Thursday, January 28, 2021

This Carolyn Hax piece is from just before the pandemic really kicked in and I have broached the topic of toddler distraction before. But I still think it's worthwhile to point to it.

Why?

Because it includes perhaps the best succinct description of why so many adults find taking care of young children difficult. This is particularly for knowledge workers and people like me who enjoy spending time with our own thoughts. The quote below is the relevant part of her reply to a breadwinner in a family in which the other parent is home full-time with their children and wants a break as soon as the other gets home from work.

I remember well back in our St. Louis days being desperate for some time -- any time away from the kids -- whenever Mrs. Van Horn got home. They were two years apart and we left Missouri when my son, the younger one, was two.
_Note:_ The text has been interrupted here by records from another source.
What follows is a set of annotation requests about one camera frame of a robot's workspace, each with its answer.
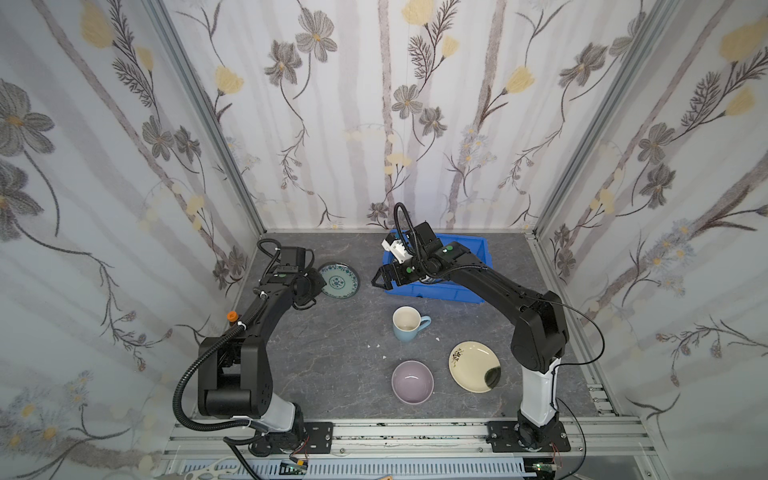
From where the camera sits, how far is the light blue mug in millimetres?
865

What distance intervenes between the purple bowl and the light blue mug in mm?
89

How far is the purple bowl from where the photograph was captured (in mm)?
797
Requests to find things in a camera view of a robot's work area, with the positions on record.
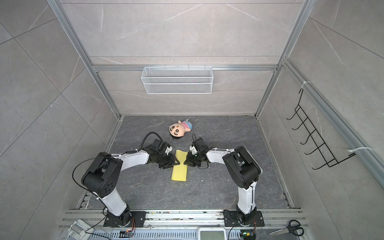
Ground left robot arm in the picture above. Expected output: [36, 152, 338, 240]
[81, 139, 180, 217]

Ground black handled scissors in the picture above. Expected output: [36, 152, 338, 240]
[270, 220, 305, 237]

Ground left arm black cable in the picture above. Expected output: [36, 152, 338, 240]
[71, 131, 164, 193]

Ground yellow square paper sheet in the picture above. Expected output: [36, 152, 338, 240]
[171, 150, 188, 182]

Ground small green circuit board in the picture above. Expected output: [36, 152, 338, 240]
[240, 231, 257, 240]

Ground white device bottom left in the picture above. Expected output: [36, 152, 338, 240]
[68, 219, 94, 240]

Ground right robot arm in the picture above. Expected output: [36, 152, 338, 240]
[184, 138, 263, 217]

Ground black wire hook rack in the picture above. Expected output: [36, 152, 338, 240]
[286, 89, 356, 170]

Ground white wire mesh basket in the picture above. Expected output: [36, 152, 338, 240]
[141, 67, 214, 95]

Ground small red-wired circuit board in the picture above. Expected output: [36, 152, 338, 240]
[119, 230, 135, 238]

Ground plush doll toy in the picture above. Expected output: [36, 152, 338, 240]
[169, 119, 193, 139]

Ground white digital scale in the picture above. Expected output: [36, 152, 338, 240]
[198, 227, 228, 240]

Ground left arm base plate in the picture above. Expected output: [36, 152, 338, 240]
[103, 211, 147, 228]

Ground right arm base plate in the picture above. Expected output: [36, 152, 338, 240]
[223, 209, 265, 227]

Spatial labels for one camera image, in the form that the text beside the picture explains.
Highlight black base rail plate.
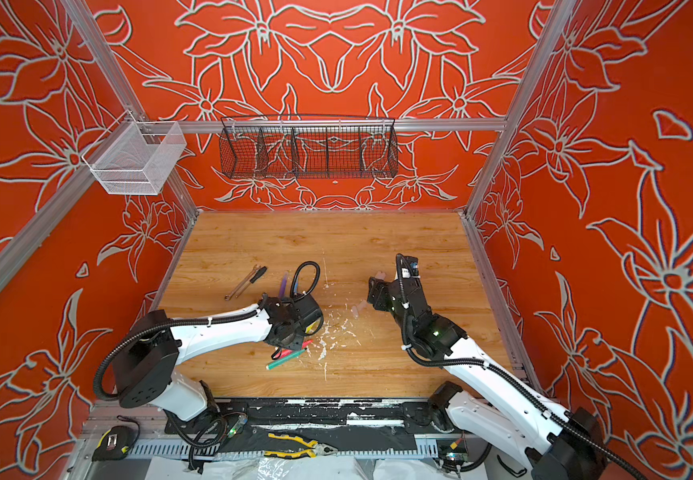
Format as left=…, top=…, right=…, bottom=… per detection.
left=165, top=397, right=443, bottom=436

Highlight grey cable duct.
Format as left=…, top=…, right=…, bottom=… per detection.
left=123, top=436, right=443, bottom=461

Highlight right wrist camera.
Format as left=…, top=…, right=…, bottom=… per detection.
left=399, top=255, right=420, bottom=290

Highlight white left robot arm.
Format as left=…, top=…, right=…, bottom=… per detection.
left=92, top=261, right=324, bottom=422

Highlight black wire basket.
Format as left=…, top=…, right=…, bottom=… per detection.
left=218, top=115, right=399, bottom=180

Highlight yellow handled pliers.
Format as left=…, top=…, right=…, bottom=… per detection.
left=264, top=433, right=340, bottom=460

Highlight green highlighter pen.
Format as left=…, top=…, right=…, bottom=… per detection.
left=266, top=349, right=308, bottom=370

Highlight pink highlighter pen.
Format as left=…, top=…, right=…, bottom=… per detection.
left=286, top=340, right=314, bottom=355

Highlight purple highlighter pen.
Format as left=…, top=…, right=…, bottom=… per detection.
left=278, top=271, right=290, bottom=298

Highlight white mesh basket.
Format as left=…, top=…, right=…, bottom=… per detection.
left=82, top=121, right=186, bottom=196

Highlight black handled screwdriver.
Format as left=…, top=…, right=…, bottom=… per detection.
left=234, top=266, right=268, bottom=298

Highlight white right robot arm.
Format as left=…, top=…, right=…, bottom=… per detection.
left=367, top=253, right=644, bottom=479

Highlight left tape measure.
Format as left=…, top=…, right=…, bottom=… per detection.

Cute, but relentless... (Image by Nathan Dumlao, via Unsplash, license.)
In my experience, the thing you see consistently in the home-with-kids vs. at-an-office reality is that the home version is just relentless. Even people who have relentless jobs can take a scheduled break, or give lunch their undivided attention and speak in complete sentences. You are dealing with difficult people, which is legitimately draining and may be a wash with trying to manage people who scream when they can't wear their lucky socks. In the end, though, what you have is this: You are in charge of your head space to a degree no on-duty parent of littles can be. [bold added]
Head space: What a great phrase!

I think that situation is indeed one of the the biggest sources of misunderstanding between spouses with this kind of arrangement. It may perhaps be less so after the pandemic, with so many people trying to work with their children around, but it will never quite go away.

This description may be a good one to remember for parents on both sides of this situation, or for those who know them.